### Raw data
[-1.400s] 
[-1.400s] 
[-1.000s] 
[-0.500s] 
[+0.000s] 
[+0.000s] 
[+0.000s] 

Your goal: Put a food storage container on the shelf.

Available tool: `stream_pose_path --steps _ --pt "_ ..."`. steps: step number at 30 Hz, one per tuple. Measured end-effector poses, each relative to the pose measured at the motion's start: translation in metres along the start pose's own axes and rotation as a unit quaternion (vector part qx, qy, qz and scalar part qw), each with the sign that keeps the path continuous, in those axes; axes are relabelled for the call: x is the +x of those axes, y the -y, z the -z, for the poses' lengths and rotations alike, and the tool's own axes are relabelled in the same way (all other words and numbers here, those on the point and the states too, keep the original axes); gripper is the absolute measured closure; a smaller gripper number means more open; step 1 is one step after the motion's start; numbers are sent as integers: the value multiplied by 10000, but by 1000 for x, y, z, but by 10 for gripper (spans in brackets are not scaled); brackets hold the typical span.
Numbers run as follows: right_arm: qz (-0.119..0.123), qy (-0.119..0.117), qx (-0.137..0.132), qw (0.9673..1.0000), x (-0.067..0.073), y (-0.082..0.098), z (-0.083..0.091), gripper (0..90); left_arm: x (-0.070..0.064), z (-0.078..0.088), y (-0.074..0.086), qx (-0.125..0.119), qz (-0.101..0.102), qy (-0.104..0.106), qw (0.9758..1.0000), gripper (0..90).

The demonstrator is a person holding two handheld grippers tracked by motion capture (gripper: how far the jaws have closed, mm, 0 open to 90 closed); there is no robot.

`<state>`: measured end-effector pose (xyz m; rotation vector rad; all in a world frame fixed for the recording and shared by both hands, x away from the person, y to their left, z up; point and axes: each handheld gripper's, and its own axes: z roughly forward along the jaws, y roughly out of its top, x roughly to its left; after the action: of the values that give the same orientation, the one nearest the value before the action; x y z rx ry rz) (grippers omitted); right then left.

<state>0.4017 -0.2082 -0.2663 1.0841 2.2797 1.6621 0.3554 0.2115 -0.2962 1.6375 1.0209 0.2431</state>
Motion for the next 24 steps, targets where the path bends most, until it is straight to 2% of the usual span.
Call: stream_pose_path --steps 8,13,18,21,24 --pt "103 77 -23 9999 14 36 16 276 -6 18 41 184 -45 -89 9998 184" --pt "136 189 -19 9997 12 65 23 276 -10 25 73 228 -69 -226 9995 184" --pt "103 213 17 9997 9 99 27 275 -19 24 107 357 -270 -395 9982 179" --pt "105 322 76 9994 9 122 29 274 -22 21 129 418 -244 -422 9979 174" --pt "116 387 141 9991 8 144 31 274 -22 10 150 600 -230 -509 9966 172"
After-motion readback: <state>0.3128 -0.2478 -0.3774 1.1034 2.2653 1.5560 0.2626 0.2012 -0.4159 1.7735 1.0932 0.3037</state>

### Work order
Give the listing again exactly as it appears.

### Expected answer
[-1.400s] 
[-1.400s] 
[-1.000s] 
[-0.500s] 
[+0.000s] 
[+0.000s] 
[+0.000s] 

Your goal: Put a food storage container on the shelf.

Available tool: `stream_pose_path --steps _ --pt "_ ..."`. steps: step number at 30 Hz, one per tuple. Measured end-effector poses, each relative to the pose measured at the motion's start: translation in metres along the start pose's own axes and rotation as a unit quaternion (vector part qx, qy, qz and scalar part qw), each with the sign that keeps the path continuous, in those axes; axes are relabelled for the call: x is the +x of those axes, y the -y, z the -z, for the poses' lengths and rotations alike, and the tool's own axes are relabelled in the same way (all other words and numbers here, those on the point and the states too, keep the original axes); gripper is the absolute measured closure; a smaller gripper number means more open; step 1 is one step after the motion's start; numbers are sent as integers: the value multiplied by 10000, but by 1000 for x, y, z, but by 10 for gripper (spans in brackets are not scaled); brackets hold the typical span.
Numbers run as follows: right_arm: qz (-0.119..0.123), qy (-0.119..0.117), qx (-0.137..0.132), qw (0.9673..1.0000), x (-0.067..0.073), y (-0.082..0.098), z (-0.083..0.091), gripper (0..90); left_arm: x (-0.070..0.064), z (-0.078..0.088), y (-0.074..0.086), qx (-0.125..0.119), qz (-0.101..0.102), qy (-0.104..0.106), qw (0.9758..1.0000), gripper (0..90).

The demonstrator is a person holding two handheld grippers tracked by motion capture (gripper: how far the jaws have closed, mm, 0 open to 90 closed); there is no robot.

`<state>`: measured end-effector pose (xyz m; rotation vector rad; all in a world frame fixed for the recording and shared by both hands, x away from the person, y to their left, z up; point and axes: each handheld gripper's, and its own axes: z roughly forward along the jaws, y roughly out of its top, x roughly to its left; after the action: of the values that give the same orientation, the one nearest the value before the action; x y z rx ry rz) (grippers omitted); right then left.

<state>0.4017 -0.2082 -0.2663 1.0841 2.2797 1.6621 0.3554 0.2115 -0.2962 1.6375 1.0209 0.2431</state>
Motion for the next 24 steps, targets where the path bends most, until it is straight to 2% of the usual span.
Call: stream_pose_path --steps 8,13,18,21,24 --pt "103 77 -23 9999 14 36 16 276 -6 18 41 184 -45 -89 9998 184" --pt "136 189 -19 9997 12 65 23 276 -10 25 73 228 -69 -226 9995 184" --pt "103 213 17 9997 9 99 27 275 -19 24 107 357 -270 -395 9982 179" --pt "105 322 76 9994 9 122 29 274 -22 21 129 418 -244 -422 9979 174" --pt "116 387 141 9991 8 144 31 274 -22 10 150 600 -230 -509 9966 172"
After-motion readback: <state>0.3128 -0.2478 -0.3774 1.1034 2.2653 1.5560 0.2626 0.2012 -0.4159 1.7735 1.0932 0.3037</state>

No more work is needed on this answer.